TASK OBJECTIVE →
Find the lines in the entries that follow where the word "light" occurs, and state how many there are, with no other words.

RECORD SET →
^^^^

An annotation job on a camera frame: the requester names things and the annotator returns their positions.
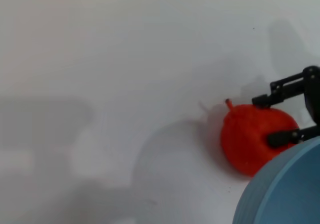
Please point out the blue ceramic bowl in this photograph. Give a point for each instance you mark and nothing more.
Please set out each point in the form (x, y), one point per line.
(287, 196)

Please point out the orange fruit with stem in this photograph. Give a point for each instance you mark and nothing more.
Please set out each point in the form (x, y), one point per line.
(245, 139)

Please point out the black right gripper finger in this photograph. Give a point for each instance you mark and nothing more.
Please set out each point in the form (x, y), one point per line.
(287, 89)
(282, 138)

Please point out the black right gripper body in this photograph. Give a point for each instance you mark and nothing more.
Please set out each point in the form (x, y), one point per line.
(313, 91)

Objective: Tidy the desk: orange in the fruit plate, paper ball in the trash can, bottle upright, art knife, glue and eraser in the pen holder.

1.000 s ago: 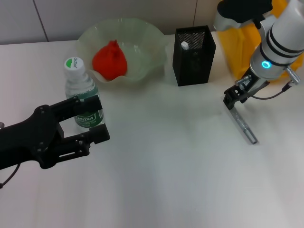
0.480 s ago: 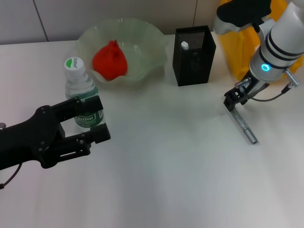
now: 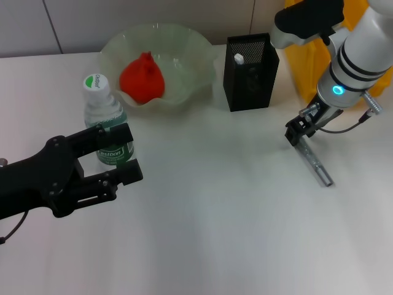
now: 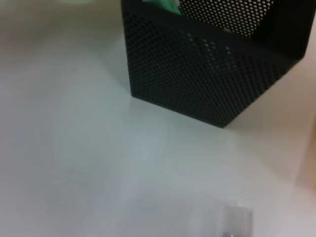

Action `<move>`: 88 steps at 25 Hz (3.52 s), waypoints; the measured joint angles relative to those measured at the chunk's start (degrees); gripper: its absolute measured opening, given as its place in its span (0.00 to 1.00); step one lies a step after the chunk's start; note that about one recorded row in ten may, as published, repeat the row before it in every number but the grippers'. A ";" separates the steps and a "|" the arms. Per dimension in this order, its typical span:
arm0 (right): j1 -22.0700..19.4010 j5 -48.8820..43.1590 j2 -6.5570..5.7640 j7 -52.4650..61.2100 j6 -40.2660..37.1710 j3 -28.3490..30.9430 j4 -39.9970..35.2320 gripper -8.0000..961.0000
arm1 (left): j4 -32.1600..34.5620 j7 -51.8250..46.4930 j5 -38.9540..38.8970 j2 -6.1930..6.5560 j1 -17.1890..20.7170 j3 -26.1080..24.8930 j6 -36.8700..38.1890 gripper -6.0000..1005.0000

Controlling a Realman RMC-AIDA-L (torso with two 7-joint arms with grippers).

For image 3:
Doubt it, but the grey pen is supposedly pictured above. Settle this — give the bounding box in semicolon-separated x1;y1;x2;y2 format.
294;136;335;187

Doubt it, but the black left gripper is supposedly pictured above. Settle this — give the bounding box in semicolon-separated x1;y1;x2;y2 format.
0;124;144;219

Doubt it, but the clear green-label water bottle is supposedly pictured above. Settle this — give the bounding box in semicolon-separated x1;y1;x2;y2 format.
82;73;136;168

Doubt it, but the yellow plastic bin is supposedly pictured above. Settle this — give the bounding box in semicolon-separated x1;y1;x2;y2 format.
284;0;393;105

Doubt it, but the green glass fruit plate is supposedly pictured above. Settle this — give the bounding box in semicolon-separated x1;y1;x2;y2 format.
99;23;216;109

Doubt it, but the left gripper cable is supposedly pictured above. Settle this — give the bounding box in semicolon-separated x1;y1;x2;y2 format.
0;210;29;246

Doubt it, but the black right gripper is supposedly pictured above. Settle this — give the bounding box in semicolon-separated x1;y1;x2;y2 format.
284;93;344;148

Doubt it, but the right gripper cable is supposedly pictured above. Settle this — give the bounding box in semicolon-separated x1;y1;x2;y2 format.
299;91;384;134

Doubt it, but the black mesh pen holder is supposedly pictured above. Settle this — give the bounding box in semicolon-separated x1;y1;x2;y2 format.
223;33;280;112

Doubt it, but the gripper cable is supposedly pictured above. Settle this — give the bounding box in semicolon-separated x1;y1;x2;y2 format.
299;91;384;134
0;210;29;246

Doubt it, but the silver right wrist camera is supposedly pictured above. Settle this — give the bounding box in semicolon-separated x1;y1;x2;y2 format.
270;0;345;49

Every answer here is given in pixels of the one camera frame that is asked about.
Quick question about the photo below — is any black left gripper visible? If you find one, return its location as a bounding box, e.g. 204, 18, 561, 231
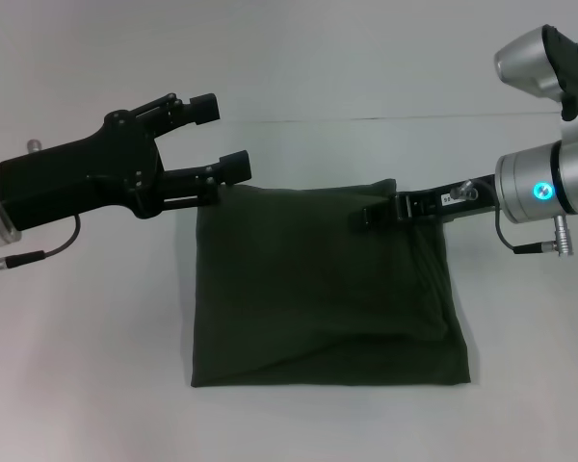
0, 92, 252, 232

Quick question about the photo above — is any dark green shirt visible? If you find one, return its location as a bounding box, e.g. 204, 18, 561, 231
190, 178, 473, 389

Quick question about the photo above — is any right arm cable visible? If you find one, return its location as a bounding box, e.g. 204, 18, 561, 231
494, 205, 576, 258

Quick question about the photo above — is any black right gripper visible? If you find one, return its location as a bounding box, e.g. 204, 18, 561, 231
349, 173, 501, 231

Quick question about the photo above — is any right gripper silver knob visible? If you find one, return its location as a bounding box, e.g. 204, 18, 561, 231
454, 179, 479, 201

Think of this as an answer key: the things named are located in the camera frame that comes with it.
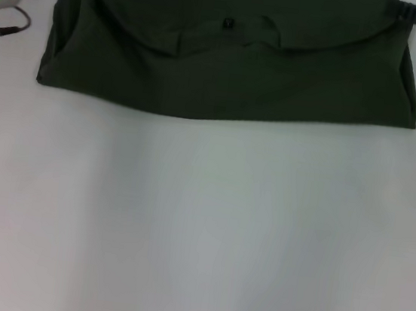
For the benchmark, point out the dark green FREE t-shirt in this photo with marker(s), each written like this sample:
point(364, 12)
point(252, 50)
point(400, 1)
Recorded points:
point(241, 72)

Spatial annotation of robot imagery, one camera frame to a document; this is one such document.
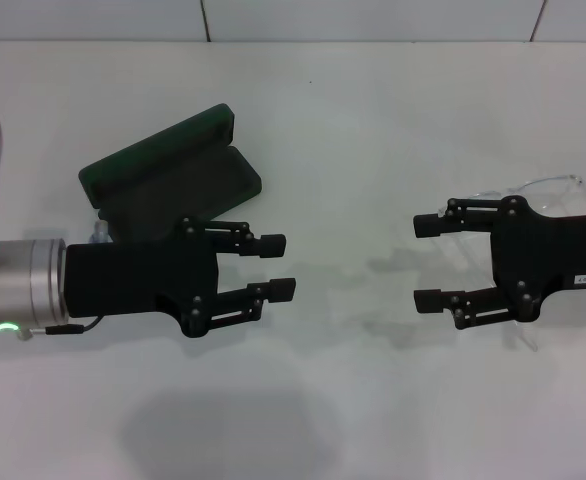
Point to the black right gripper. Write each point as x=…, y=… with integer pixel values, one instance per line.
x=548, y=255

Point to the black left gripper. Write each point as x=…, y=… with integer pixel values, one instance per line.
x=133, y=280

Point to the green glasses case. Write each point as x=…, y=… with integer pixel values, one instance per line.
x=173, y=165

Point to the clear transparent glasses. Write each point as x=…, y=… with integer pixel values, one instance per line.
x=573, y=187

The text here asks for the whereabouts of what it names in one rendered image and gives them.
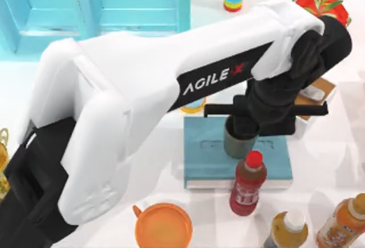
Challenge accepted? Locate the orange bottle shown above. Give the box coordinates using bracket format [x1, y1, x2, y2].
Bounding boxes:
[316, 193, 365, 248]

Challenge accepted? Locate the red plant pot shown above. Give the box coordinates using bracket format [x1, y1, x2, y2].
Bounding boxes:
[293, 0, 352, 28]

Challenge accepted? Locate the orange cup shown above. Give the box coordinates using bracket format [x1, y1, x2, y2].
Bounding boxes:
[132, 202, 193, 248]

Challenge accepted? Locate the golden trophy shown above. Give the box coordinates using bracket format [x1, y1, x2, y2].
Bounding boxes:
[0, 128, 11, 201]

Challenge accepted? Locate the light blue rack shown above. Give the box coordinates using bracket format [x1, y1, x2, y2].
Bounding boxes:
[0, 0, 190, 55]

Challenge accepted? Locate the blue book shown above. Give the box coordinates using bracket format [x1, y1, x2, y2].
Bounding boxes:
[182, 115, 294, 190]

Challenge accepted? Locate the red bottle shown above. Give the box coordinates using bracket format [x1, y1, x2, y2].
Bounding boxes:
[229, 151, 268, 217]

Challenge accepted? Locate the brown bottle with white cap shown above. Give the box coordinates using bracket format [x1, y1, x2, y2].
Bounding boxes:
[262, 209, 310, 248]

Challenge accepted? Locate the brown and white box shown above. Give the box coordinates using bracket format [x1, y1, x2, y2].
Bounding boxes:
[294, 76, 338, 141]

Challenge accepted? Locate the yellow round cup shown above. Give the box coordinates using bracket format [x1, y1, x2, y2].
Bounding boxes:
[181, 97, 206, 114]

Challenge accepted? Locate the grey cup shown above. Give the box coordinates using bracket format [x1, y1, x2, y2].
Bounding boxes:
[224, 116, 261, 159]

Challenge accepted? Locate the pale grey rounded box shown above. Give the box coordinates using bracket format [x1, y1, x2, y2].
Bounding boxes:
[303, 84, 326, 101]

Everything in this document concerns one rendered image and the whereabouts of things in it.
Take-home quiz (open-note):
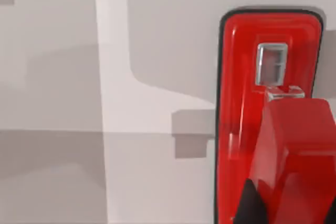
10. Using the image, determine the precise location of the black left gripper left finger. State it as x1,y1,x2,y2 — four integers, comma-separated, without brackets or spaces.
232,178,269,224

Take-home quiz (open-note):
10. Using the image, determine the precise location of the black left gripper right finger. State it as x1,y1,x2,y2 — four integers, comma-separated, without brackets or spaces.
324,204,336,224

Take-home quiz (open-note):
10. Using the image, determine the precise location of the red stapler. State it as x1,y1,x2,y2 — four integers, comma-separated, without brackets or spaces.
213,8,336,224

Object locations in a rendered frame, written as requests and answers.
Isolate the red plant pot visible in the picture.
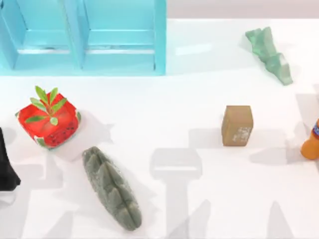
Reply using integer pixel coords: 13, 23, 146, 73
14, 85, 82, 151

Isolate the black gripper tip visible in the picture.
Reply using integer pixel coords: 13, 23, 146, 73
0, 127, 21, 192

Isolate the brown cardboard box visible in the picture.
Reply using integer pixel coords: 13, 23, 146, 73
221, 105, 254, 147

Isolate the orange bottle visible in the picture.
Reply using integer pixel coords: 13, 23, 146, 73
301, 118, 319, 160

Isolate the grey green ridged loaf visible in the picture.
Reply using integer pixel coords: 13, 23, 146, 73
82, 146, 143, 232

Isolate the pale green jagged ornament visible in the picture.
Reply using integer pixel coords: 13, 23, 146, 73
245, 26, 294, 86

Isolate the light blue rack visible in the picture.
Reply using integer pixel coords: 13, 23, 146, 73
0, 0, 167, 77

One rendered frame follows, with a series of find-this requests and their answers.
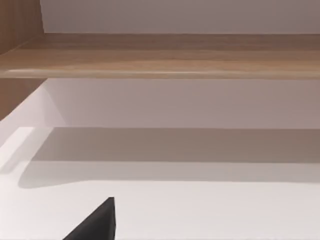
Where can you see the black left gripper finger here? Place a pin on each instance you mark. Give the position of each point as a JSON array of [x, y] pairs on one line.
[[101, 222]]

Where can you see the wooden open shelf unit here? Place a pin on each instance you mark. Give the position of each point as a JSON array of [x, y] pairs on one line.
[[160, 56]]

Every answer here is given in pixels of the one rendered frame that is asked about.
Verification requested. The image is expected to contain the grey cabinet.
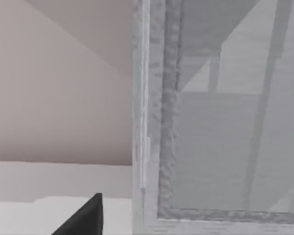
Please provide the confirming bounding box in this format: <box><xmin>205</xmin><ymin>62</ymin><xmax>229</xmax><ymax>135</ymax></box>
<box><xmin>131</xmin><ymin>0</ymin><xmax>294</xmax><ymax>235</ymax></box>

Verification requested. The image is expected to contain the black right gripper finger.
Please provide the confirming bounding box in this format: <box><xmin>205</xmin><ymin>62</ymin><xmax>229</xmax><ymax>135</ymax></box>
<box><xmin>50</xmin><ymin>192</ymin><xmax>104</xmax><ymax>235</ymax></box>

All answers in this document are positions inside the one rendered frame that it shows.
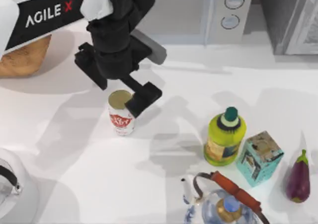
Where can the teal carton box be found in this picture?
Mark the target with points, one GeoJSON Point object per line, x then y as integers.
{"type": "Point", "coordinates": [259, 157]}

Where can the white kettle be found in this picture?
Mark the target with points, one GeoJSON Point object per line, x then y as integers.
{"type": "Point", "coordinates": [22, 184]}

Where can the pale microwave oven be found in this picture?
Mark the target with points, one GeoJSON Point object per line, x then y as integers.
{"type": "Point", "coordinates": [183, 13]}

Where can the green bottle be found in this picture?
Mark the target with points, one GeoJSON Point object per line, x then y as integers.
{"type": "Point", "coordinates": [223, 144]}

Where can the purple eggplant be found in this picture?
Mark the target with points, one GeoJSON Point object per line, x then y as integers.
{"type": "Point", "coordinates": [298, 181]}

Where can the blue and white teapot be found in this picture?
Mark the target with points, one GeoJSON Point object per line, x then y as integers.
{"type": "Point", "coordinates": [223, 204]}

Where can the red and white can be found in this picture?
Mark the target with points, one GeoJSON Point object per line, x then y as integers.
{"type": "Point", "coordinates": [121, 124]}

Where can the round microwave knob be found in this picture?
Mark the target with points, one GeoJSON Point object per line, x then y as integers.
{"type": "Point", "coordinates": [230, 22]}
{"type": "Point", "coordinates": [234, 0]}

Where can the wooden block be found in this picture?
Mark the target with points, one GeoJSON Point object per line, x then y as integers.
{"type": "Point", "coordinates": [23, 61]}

^^^^

WRITTEN SOLUTION →
2